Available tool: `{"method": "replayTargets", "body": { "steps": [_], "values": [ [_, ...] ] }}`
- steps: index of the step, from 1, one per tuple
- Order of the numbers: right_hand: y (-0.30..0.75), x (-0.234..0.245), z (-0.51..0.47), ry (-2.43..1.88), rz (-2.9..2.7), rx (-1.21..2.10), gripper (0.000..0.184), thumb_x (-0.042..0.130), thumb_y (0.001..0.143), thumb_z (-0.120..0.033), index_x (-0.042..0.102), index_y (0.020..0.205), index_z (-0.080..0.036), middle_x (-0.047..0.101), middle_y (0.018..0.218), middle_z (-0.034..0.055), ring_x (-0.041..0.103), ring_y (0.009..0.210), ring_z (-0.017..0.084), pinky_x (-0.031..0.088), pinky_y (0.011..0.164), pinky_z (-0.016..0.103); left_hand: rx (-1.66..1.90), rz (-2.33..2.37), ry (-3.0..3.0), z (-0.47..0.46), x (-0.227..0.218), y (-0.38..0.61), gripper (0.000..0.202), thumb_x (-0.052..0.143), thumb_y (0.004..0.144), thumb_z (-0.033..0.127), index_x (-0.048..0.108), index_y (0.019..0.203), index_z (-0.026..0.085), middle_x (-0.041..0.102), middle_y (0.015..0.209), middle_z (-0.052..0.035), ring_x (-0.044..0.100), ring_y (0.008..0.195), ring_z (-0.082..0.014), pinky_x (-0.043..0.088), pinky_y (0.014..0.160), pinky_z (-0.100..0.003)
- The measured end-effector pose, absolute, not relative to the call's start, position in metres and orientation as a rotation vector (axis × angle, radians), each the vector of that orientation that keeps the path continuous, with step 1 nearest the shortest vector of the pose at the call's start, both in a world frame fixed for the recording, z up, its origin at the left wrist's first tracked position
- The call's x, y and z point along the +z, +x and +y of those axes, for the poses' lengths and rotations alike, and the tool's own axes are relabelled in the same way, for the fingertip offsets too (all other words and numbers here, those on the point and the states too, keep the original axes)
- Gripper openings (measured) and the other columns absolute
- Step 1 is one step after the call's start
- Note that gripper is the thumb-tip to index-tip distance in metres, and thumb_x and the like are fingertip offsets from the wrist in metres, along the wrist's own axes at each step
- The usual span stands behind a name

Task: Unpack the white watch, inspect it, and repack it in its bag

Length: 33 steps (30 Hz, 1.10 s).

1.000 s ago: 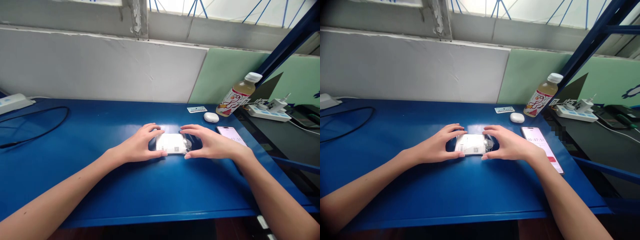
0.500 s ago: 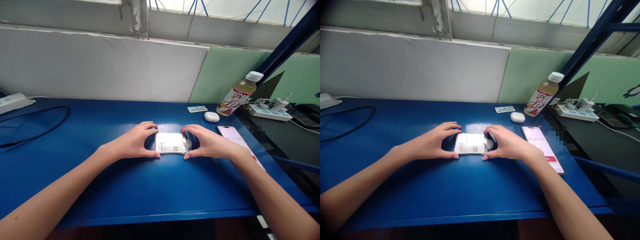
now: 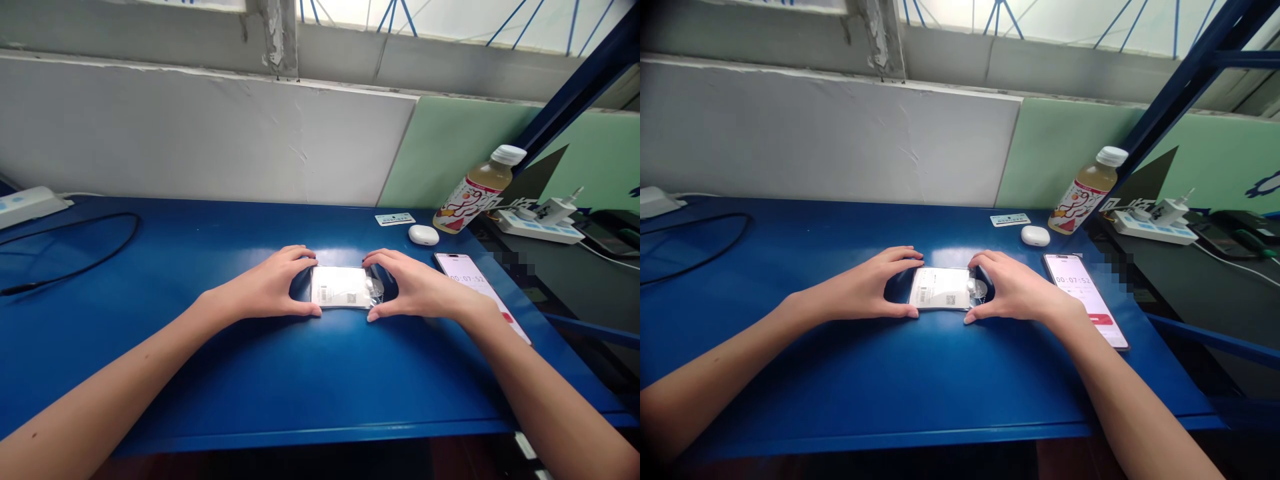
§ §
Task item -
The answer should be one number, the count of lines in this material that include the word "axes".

Answer box -
2